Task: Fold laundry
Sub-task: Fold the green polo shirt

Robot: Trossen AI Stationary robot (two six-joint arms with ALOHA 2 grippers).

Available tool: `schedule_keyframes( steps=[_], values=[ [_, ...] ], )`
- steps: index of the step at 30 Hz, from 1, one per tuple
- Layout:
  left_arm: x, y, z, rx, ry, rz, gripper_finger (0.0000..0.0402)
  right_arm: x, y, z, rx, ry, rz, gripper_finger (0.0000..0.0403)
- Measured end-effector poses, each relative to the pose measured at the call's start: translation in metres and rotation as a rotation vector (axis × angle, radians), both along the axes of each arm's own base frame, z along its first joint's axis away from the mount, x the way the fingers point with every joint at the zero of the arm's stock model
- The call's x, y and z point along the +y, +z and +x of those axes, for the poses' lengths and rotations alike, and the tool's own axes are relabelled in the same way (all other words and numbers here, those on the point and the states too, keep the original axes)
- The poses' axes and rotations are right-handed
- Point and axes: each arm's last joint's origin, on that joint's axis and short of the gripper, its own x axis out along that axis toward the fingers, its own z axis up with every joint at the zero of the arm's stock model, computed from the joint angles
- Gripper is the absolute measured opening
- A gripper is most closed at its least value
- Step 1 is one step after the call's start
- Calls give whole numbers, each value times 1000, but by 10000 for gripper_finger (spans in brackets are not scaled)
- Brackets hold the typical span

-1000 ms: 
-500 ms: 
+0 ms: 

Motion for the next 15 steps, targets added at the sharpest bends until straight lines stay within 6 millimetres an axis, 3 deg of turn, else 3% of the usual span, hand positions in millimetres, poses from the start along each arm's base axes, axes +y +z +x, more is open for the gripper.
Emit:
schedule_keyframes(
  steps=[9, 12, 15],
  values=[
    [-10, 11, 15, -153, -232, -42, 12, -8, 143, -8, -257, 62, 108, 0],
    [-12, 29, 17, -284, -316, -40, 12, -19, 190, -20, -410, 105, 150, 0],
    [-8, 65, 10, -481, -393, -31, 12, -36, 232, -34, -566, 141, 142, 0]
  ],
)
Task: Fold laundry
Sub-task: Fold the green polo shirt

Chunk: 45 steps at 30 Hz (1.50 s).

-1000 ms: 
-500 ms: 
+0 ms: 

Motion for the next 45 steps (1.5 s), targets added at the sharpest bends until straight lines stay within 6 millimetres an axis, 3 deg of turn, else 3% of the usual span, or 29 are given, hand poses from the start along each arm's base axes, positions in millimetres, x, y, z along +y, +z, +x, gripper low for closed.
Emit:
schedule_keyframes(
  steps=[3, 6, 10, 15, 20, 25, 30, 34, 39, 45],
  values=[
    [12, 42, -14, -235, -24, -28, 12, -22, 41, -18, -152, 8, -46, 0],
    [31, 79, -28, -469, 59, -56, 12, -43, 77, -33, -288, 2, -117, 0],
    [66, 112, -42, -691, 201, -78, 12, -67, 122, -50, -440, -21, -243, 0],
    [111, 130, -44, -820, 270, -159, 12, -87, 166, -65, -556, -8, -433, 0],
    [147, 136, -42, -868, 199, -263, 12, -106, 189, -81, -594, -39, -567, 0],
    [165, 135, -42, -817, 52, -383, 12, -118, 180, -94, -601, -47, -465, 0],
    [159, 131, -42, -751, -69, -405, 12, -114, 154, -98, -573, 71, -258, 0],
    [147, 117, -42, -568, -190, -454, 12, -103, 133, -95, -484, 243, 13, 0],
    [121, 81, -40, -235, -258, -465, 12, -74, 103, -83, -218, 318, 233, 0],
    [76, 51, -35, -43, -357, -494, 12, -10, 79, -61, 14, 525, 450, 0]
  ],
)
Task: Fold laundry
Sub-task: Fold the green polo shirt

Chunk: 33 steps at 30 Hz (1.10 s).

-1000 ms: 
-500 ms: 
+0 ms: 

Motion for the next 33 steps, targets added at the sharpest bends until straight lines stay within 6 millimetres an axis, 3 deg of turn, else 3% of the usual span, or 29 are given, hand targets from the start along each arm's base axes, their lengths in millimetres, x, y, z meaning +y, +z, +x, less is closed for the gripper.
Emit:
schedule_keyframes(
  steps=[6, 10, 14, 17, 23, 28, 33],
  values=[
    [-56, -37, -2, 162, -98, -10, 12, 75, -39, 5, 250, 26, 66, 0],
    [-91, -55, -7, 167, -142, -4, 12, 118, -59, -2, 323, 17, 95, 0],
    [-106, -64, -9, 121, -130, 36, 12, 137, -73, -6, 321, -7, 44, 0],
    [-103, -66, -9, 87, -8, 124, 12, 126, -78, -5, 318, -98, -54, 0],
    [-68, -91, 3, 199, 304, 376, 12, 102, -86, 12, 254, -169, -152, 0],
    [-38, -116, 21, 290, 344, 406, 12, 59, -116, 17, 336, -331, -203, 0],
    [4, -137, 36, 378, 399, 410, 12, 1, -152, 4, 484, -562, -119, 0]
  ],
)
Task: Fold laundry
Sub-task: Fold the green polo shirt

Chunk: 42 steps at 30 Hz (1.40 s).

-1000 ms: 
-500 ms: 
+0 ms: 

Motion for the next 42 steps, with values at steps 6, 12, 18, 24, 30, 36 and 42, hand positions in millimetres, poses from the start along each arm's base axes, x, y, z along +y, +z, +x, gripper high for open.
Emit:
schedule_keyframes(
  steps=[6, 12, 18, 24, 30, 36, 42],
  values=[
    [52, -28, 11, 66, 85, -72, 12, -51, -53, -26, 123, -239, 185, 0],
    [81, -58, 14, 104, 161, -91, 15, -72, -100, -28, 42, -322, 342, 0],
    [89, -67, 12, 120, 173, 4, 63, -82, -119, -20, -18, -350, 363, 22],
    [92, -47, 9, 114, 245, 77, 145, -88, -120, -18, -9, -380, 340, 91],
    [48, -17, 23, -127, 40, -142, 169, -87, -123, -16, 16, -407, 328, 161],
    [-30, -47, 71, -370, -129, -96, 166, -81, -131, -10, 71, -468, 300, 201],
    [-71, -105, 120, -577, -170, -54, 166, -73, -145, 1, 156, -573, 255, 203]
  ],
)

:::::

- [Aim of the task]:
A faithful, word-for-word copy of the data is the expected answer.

- [Result of this task]:
Task: Fold laundry
Sub-task: Fold the green polo shirt

Robot: Trossen AI Stationary robot (two six-joint arms with ALOHA 2 grippers).

Available tool: `schedule_keyframes( steps=[_], values=[ [_, ...] ], )`
- steps: index of the step at 30 Hz, from 1, one per tuple
- Layout:
  left_arm: x, y, z, rx, ry, rz, gripper_finger (0.0000..0.0402)
  right_arm: x, y, z, rx, ry, rz, gripper_finger (0.0000..0.0403)
- Measured end-effector poses, each relative to the pose measured at the call's start: translation in metres and rotation as a rotation vector (axis × angle, radians), both along the axes of each arm's own base frame, z along its first joint's axis away from the mount, x the way the fingers point with every joint at the zero of the arm's stock model
- The call's x, y and z point along the +y, +z and +x of those axes, for the poses' lengths and rotations alike, and the tool's own axes are relabelled in the same way (all other words and numbers here, those on the point and the states too, keep the original axes)
- The poses' axes and rotations are right-handed
- Point and axes: each arm's last joint's origin, on that joint's axis and short of the gripper, its own x axis out along that axis toward the fingers, its own z axis up with every joint at the zero of the arm's stock model, computed from the joint angles
- Gripper is the absolute measured opening
- A gripper is most closed at its least value
- Step 1 is one step after the call's start
- Calls give whole numbers, each value times 1000, but by 10000 for gripper_finger (spans in brackets are not scaled)
- Brackets hold the typical span

-1000 ms: 
-500 ms: 
+0 ms: 

Motion for the next 15 steps, targets added at the sharpest bends until straight lines stay within 6 millimetres an axis, 3 deg of turn, else 3% of the usual span, hand positions in millimetres, poses from the start along each arm's base axes, axes +y +z +x, more is open for the gripper.
Emit:
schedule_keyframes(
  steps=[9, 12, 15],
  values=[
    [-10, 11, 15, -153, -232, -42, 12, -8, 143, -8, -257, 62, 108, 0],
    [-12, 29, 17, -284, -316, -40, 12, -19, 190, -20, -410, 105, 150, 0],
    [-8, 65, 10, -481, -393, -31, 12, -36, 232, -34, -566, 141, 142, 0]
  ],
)
Task: Fold laundry
Sub-task: Fold the green polo shirt

Chunk: 45 steps at 30 Hz (1.50 s).

-1000 ms: 
-500 ms: 
+0 ms: 

Motion for the next 45 steps (1.5 s), targets added at the sharpest bends until straight lines stay within 6 millimetres an axis, 3 deg of turn, else 3% of the usual span, or 29 are given, hand poses from the start along each arm's base axes, positions in millimetres, x, y, z along +y, +z, +x, gripper low for closed.
Emit:
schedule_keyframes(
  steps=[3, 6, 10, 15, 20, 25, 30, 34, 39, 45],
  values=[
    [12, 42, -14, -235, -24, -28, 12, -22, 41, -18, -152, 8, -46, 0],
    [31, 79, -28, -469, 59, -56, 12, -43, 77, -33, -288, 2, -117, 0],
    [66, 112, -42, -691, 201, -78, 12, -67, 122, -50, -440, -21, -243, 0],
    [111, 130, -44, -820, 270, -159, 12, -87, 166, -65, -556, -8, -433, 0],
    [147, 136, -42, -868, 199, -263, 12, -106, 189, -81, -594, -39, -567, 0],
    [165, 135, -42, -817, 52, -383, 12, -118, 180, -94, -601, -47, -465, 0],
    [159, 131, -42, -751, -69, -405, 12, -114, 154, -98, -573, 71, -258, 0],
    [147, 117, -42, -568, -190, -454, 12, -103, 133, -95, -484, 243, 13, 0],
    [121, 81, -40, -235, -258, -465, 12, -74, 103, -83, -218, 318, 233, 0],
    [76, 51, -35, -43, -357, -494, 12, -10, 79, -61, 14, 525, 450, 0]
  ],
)
Task: Fold laundry
Sub-task: Fold the green polo shirt

Chunk: 33 steps at 30 Hz (1.10 s).

-1000 ms: 
-500 ms: 
+0 ms: 

Motion for the next 33 steps, targets added at the sharpest bends until straight lines stay within 6 millimetres an axis, 3 deg of turn, else 3% of the usual span, or 29 are given, hand targets from the start along each arm's base axes, their lengths in millimetres, x, y, z meaning +y, +z, +x, less is closed for the gripper.
Emit:
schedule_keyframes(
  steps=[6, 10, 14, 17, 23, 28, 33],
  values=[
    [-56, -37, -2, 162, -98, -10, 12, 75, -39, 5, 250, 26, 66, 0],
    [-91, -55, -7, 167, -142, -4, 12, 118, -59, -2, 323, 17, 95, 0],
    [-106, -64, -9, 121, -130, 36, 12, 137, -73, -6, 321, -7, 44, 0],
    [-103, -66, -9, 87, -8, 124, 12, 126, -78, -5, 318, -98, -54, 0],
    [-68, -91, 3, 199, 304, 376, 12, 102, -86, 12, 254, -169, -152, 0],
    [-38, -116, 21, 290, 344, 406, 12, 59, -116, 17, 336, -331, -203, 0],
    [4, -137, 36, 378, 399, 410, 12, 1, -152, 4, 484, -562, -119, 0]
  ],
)
Task: Fold laundry
Sub-task: Fold the green polo shirt

Chunk: 42 steps at 30 Hz (1.40 s).

-1000 ms: 
-500 ms: 
+0 ms: 

Motion for the next 42 steps, with values at steps 6, 12, 18, 24, 30, 36 and 42, hand positions in millimetres, poses from the start along each arm's base axes, x, y, z along +y, +z, +x, gripper high for open.
Emit:
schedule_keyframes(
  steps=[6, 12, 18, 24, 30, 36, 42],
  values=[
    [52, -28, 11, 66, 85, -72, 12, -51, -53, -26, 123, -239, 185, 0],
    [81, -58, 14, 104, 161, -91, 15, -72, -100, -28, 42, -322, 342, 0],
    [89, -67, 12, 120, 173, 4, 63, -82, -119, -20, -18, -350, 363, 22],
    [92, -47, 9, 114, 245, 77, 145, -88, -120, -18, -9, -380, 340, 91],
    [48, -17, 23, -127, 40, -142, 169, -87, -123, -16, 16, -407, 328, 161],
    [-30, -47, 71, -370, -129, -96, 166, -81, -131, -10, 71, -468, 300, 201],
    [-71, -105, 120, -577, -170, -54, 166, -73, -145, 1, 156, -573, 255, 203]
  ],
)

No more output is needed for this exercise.